When I arrive outside Cuddy's office, I am reminded of the fact that Julie cites irreconcilable differences as the reason for our divorce. Always so politically correct and vague—perfect for a Hollywood-following "humanoid."
Cuddy sees me, but Chase, Foreman, and Stacy do not. Cuddy makes no movement acknowledging she sees me, but I can see sorrow in her eyes. Even from here, it is evident that this woman is dangling over a cliff with a piece of floss. Sanity's the needle in the haystack in this hospital. No one is sane in this damn place.
She swivels her head to the corner and the others' heads follow. She's screaming…I can't hear the words, but I can hear the decibels. But the shouts move Stacy enough to make her get up and put a hand on Cuddy's arm. Cuddy shrugs it off and I imagine she screams at them to get out of the room.
Stacy, Foreman, and Chase do not leave and apparently Stacy's taught Chase the finer aspects of arguing a point before a biased and possibly not-so-sane judge. Play to the eccentricities.
So I move on past her office, for there is nothing I can do. My fate isn't in my hands and destiny never favors me anyway. I think for a minute about how many divorces I can gain in one lifetime—how many does Liz Taylor have? 8?
But isn't that the point? Marry and divorce so many times that all the bad memories fade into one miserable, manageable lump? No one remembers anyway—they gossip for a day before it disappears.
That's why I do not worry about everyone's accusations towards Allison and me. When the next nurse/intern coupling ensues, Allison and I will be left clinging like we always have been to the shards of three months ago.

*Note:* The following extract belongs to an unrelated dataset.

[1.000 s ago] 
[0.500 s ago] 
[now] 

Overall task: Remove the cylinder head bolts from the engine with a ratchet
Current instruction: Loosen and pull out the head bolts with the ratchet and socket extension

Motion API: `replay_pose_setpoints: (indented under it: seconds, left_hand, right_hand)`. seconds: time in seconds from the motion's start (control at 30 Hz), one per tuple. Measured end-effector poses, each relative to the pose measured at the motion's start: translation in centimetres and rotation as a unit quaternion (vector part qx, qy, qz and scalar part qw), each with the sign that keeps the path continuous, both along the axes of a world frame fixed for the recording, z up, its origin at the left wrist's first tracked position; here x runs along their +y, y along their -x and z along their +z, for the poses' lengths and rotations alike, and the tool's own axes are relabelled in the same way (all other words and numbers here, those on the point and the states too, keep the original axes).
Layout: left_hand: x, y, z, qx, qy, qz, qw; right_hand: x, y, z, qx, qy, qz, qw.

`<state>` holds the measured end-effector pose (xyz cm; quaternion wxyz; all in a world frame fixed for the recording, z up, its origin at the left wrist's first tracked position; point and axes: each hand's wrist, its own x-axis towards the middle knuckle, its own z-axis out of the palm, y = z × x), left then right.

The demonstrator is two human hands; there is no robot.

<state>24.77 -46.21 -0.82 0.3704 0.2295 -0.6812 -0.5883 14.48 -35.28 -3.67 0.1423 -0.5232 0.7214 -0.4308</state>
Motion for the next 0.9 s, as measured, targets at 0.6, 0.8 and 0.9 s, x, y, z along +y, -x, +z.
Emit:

And there's nothing any one of us can do about the events that will come. House's death, if we had only known then, would tear us asunder rather than insulate us. Be it Cuddy and her insanity, Chase and his insecurity, or Stacy and her own unshed grief, we're all slowly drifting…
And I have no idea where we're drifting…
At least I know we're all going to end up like House some day.